## Exercise instructions
Count the lines below that hold the word "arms" and say how many, with no other text.

[Extracted data entries]
____

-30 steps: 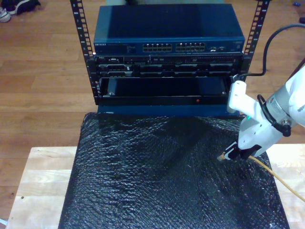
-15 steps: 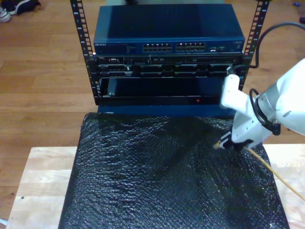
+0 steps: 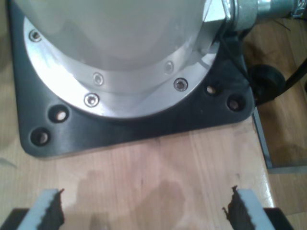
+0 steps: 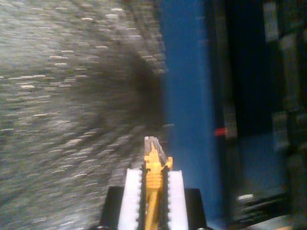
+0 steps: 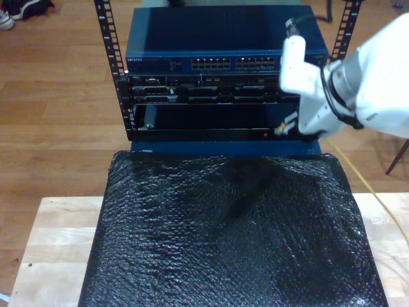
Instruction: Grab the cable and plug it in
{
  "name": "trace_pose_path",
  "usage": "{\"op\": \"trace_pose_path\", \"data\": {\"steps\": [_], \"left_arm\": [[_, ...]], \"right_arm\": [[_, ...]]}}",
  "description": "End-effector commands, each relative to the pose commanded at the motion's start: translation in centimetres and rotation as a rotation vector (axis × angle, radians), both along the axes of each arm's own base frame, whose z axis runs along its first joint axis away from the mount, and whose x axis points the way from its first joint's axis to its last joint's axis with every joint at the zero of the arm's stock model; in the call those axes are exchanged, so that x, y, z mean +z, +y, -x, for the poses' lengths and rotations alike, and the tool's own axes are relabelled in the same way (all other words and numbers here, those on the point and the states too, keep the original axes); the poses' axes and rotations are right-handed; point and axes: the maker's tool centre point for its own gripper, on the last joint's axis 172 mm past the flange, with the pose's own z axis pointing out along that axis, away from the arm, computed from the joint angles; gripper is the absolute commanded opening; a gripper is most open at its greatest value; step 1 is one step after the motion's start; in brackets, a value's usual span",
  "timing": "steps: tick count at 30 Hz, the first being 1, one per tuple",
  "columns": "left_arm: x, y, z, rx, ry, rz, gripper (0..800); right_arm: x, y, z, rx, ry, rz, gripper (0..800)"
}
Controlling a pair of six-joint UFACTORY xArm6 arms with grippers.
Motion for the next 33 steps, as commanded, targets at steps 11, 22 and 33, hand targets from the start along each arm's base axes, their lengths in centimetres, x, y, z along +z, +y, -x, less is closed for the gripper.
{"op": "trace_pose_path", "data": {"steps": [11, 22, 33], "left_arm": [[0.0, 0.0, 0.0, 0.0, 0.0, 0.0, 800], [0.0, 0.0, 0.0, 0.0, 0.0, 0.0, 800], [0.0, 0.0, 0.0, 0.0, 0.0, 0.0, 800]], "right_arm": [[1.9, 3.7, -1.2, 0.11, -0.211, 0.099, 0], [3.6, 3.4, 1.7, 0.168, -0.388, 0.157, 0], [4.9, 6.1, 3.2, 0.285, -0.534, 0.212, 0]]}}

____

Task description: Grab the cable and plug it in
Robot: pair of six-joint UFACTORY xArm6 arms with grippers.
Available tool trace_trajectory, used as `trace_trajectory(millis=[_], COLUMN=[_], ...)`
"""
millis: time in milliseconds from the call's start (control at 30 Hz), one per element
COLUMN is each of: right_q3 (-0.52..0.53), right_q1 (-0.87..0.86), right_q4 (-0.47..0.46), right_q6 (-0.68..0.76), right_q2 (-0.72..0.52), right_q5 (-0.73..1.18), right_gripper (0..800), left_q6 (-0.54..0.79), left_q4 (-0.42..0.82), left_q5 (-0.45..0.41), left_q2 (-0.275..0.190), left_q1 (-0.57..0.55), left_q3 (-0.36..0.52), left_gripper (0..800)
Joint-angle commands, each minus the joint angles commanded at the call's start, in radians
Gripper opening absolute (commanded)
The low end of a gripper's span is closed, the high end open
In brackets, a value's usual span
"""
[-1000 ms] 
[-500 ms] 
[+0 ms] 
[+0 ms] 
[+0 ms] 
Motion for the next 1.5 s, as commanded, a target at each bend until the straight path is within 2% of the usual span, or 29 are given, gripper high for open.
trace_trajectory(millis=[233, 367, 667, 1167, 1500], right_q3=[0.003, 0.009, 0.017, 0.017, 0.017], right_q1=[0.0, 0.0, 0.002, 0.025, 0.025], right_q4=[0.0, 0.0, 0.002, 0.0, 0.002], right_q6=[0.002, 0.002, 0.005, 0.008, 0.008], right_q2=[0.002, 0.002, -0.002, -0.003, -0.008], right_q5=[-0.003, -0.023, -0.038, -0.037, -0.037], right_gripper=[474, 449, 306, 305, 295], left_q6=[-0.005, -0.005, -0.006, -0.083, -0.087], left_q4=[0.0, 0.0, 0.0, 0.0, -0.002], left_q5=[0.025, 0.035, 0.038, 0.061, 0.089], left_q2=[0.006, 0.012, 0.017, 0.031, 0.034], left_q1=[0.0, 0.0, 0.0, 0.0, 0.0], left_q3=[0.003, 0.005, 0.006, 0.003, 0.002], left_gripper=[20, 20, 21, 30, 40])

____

## Reply to the exercise
2